Ouvi você me chamar e quase não acreditei que era a sua voz que lambia meu nome. Um frio gostoso percorreu minha espinha e me virei apenas para confirmar o que as minhas entranhas já sabiam: era mesmo, mesminho, você. Vestido de tara, tesão e luxúria dentro de um blazer risca de giz, calças jeans levemente surradas e o velho All Star preto. Você tinha fogo nos teus olhos de piscina e teu sorriso escondia tua idade. Você estava menino demais.
Fui tomada por uma ira que não me pertencia, porque a vida passava muito bem, obrigada, sem a tua presença caótica e conturbada desestruturando minha rotina. Eu havia me reerguido, me retomado, me reinventado. Dei de dedo na sua cara, cuspi todo rancor que tinha escondido na memória e quis esbofetear você, só pela petulância te ter roubado o meu amor para logo depois ir embora, levando toda minha decência, inocência e paixão dentro da sua mala antiga.

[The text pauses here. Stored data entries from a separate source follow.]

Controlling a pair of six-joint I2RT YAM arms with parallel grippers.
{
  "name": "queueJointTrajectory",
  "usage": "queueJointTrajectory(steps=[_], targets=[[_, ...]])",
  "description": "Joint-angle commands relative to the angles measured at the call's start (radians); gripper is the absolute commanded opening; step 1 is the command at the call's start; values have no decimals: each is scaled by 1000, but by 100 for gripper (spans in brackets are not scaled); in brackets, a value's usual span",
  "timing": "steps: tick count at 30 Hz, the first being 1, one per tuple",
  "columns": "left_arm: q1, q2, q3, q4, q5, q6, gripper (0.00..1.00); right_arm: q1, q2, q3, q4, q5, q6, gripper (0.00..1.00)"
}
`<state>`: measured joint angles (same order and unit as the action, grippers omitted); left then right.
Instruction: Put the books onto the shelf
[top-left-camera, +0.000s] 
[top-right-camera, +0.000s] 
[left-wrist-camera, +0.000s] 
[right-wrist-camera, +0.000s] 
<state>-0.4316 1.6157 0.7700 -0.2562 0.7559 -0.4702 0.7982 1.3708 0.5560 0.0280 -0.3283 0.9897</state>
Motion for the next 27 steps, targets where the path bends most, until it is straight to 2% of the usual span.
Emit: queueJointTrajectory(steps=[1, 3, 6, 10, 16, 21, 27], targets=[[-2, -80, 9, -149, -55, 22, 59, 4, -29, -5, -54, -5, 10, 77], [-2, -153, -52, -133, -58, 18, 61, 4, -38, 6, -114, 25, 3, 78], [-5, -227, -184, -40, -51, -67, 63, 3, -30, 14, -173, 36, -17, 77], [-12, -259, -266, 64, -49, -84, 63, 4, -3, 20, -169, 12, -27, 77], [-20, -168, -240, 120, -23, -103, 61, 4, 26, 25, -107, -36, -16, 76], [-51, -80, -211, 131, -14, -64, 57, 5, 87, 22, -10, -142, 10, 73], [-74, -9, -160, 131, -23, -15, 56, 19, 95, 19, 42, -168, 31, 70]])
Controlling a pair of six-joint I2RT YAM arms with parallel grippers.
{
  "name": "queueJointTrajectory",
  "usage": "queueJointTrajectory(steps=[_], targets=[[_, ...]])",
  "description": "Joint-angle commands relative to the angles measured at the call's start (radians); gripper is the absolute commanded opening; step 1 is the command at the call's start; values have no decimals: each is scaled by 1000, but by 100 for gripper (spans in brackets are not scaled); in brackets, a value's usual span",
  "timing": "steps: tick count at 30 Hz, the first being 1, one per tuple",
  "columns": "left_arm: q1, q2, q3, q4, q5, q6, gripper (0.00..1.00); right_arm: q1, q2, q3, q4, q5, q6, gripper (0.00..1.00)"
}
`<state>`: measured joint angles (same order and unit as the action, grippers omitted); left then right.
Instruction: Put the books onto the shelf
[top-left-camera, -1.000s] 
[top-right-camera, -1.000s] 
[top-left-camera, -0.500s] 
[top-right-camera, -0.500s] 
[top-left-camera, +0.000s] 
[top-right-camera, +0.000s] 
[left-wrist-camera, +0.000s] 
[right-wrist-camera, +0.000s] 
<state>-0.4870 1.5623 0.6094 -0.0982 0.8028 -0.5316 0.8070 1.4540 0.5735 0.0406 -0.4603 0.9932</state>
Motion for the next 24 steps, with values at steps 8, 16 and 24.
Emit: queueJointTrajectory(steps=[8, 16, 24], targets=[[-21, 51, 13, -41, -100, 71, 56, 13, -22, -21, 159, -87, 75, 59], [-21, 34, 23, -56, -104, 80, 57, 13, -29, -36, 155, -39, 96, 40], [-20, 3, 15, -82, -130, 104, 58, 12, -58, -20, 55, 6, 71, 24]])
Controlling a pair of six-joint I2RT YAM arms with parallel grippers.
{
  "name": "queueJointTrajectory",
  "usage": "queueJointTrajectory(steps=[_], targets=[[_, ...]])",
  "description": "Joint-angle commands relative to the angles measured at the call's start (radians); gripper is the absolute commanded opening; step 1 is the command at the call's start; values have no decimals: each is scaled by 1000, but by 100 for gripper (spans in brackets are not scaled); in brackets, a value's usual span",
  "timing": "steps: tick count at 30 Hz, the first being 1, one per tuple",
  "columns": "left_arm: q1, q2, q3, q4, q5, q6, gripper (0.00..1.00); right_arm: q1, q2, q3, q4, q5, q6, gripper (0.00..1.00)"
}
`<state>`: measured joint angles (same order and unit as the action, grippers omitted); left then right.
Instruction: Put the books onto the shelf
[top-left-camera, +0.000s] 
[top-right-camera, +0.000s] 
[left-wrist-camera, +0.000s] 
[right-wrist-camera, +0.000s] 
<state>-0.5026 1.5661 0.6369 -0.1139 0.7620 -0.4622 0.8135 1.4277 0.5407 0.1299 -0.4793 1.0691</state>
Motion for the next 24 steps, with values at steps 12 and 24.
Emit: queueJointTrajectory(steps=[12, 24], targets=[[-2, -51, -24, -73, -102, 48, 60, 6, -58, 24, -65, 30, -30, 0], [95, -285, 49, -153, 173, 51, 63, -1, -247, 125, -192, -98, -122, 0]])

Você me puxou, prendendo minhas mãos como se esperasse pelo tapa que nem ameacei dar. Enlaçou-me firme pela cintura e puxou gostosamente meu cabelo, tumultuando meu autocontrole e assoprando longe a índole que costurei, pedaço por pedaço, desde que saístes porta a fora. Um beijo e me amoleci inteira…
(…)
Você dorme. Costas deliciosamente nuas, rosto de menino e cabelo bagunçado. Eu te acarinho as omoplatas, enquanto queimo um cigarro sem tragar. Ainda sinto você escorrendo no meio de minhas pernas e a dor do prazer queimando minhas entranhas. A raiva entra debaixo dos lençóis, tímida e silenciosa. O cigarro se apaga. O desejo se dissipa. Explodo. Visto-me atrapalhada.
Sinto muito, eterno amor, mas agora é a minha vez de ir embora.